I can remember first hearing about early childhood development research in the mid-1990s. The CIAR, an entity that brings together researchers from all kinds of backgrounds and academic institutions, had launched a study, which posed the central question: Why are some people healthy while others are not?

It became apparent that more than income differentials were at play. The base for good health and other positive outcomes seemed rooted in early childhood experiences.

This insight led to the launching of a second, related, study in the early 1990s. Helped by new brain-mapping technologies, researchers began to probe the complex nexus between the social experiences of children, their brain development and how they turned out.

The research turned up intriguing patterns. Fraser Mustard, then head of the CIAR, took to the pulpit to spread the word that children become "hard-wired" between birth and six years of age and that if policy makers wanted to make a difference, they needed to direct resources to this early period.

Among those to whom Dr. Mustard told his story was Ms. Hosek, then working in the Prime Minister's Office and with an established interest in early childhood policy. In 2001, she moved over to head the CIAR as its network of researchers continued to dig deeper and deeper into the early childhood experience.

The research is incredibly creative and sophisticated -- particularly the relationship between social and biological developments -- and provides the basis for many of the stories in Starting from Zero.

The point of this all is to increase our understanding of early childhood experiences so as to improve the life chances of any given child, whether through better parenting methods or improved policy interventions.

"The door to development doesn't ever shut," Ms.
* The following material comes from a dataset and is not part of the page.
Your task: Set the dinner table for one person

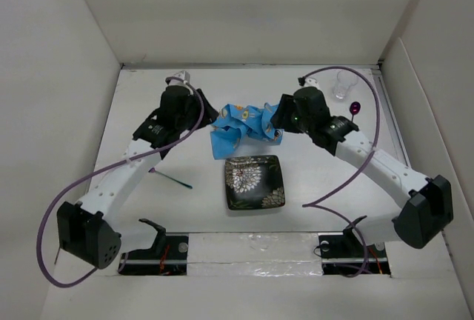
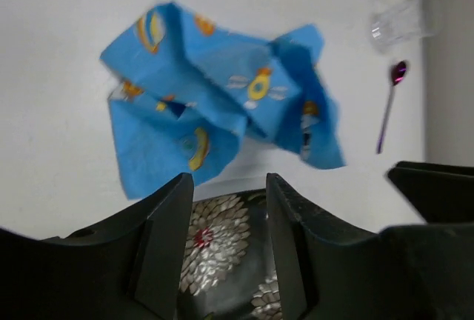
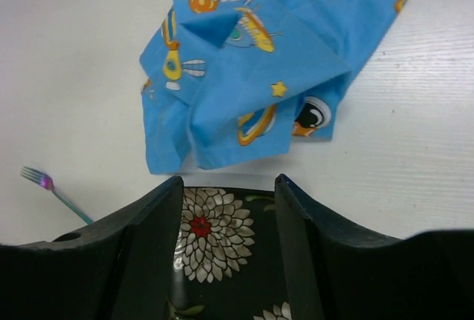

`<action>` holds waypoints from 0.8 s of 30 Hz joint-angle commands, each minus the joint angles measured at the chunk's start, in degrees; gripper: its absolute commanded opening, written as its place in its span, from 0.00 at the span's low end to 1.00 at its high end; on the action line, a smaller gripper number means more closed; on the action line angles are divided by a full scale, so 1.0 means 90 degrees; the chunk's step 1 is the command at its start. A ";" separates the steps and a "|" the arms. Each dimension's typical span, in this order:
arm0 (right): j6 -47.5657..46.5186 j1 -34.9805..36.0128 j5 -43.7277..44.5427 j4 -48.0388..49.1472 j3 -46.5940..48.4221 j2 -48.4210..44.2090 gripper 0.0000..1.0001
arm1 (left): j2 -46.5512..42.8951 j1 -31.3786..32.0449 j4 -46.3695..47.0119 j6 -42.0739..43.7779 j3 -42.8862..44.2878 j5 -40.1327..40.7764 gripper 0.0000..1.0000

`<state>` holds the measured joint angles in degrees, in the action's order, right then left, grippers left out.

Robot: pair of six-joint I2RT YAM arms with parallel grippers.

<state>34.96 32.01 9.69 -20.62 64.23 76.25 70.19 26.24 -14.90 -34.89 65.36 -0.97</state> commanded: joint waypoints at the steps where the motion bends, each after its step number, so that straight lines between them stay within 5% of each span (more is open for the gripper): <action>1: -0.0437 0.0514 0.0699 -0.0315 0.0937 0.0636 0.58 | 0.0296 -0.0073 -0.0513 -0.0517 -0.0931 -0.0106 0.41; 8: -0.0642 0.0769 0.1227 -0.1282 0.2266 0.2073 0.60 | 0.0794 -0.0074 -0.0377 -0.0820 -0.1774 -0.0361 0.48; 13: -0.0730 0.0828 0.1384 -0.1371 0.2570 0.2504 0.53 | 0.1243 -0.0074 -0.0221 -0.0733 -0.1784 -0.0195 0.50; 24: -0.0398 0.0760 0.1560 -0.1430 0.2395 0.2309 0.00 | 0.2259 0.0190 -0.0239 -0.0419 -0.1276 0.0420 0.52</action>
<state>30.46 39.05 22.15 -34.13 85.69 100.09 90.74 27.42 -16.82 -39.57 51.64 -0.47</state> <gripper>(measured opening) 0.029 0.517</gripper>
Hosek notes, "but the impact of doing it right in the first few years is so huge that you want to make sure you do it right early on."

So please read on.

In listing our 13 National Newspaper Award nominations this week, I omitted the name of one finalist now in our camp. Christie Blatchford came to The Globe last summer from the National Post. So she played for both teams over the course of the last season and was nominated in the breaking news category for her tremendous work on the Holly Jones case, one of the Post's three nominations.

Christie has added hugely to our journalistic capacities over these past six months, and we expect to see her on the nomination list again next year -- but this time in The Globe column.